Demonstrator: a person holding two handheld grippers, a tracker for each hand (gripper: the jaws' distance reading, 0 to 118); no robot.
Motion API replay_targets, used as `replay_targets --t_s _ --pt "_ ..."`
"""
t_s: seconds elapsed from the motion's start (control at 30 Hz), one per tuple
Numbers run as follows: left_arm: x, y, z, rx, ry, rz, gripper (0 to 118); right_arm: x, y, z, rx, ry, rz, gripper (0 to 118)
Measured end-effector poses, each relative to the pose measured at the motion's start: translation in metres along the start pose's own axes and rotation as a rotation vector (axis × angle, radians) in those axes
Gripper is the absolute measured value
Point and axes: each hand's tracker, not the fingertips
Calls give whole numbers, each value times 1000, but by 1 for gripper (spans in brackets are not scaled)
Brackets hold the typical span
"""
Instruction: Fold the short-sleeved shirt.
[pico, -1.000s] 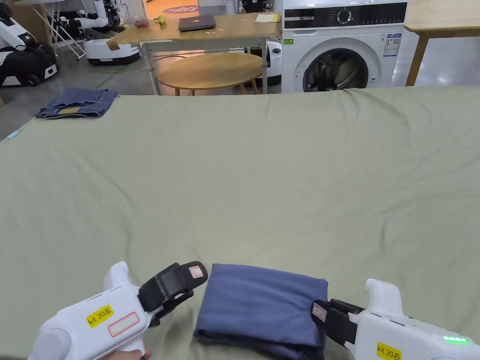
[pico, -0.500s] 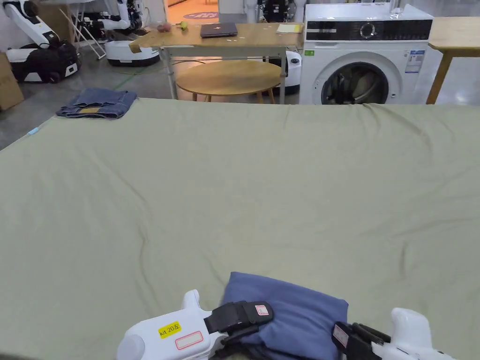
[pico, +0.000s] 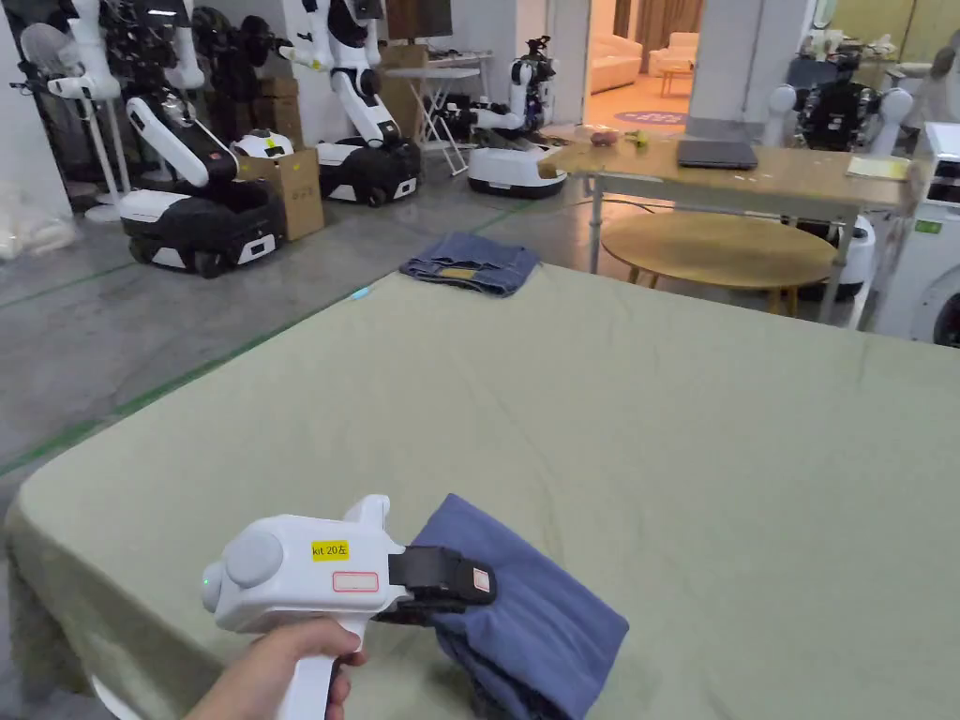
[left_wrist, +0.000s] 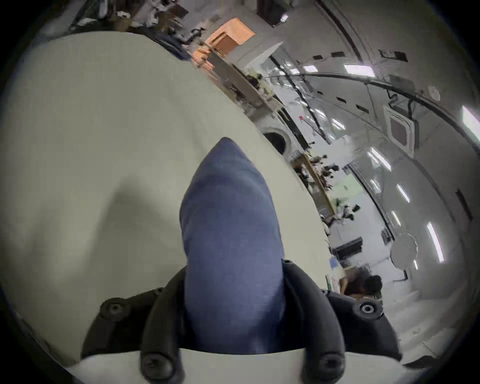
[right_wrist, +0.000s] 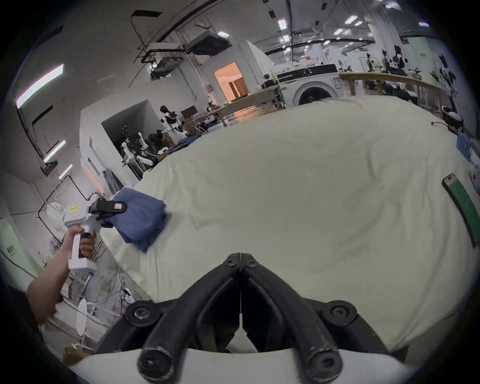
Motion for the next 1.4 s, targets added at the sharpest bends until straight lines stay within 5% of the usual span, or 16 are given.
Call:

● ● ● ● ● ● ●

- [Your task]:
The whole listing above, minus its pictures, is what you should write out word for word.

- [Written response]:
Demonstrator: a person holding two handheld grippers, a tracker for each hand (gripper: the jaws' distance reading, 0 to 118); no robot.
Motion API replay_targets, used as `replay_targets --t_s _ --pt "_ ..."`
"""
t_s: seconds elapsed from the motion's start (control at 30 Hz), one per tuple
Numbers run as follows: left_arm: x, y, z, rx, ry, rz, gripper (0 to 118); right_arm: x, y, z, rx, ry, rz, gripper (0 to 118)
Measured end-effector poses, each relative to the pose measured at the motion's start: translation in metres along the start pose's own axes and rotation as a rotation vector (axis × angle, radians) in those axes
Gripper is the absolute measured value
Point and axes: each hand's tracker, not the fingertips
Calls give whole numbers, each value times 1000, but by 1 for gripper (spans in brackets are not scaled)
Brackets hold the typical span
"""
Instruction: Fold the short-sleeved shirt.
[pico, -1.000s] 
[pico, -0.500s] 
[pico, +0.000s] 
[left_wrist, +0.000s] 
[right_wrist, +0.000s] 
Motion for the next 1.4 s, targets added at the sharpest bends until straight lines stay within 5% of the usual span, or 16 are given.
Call:

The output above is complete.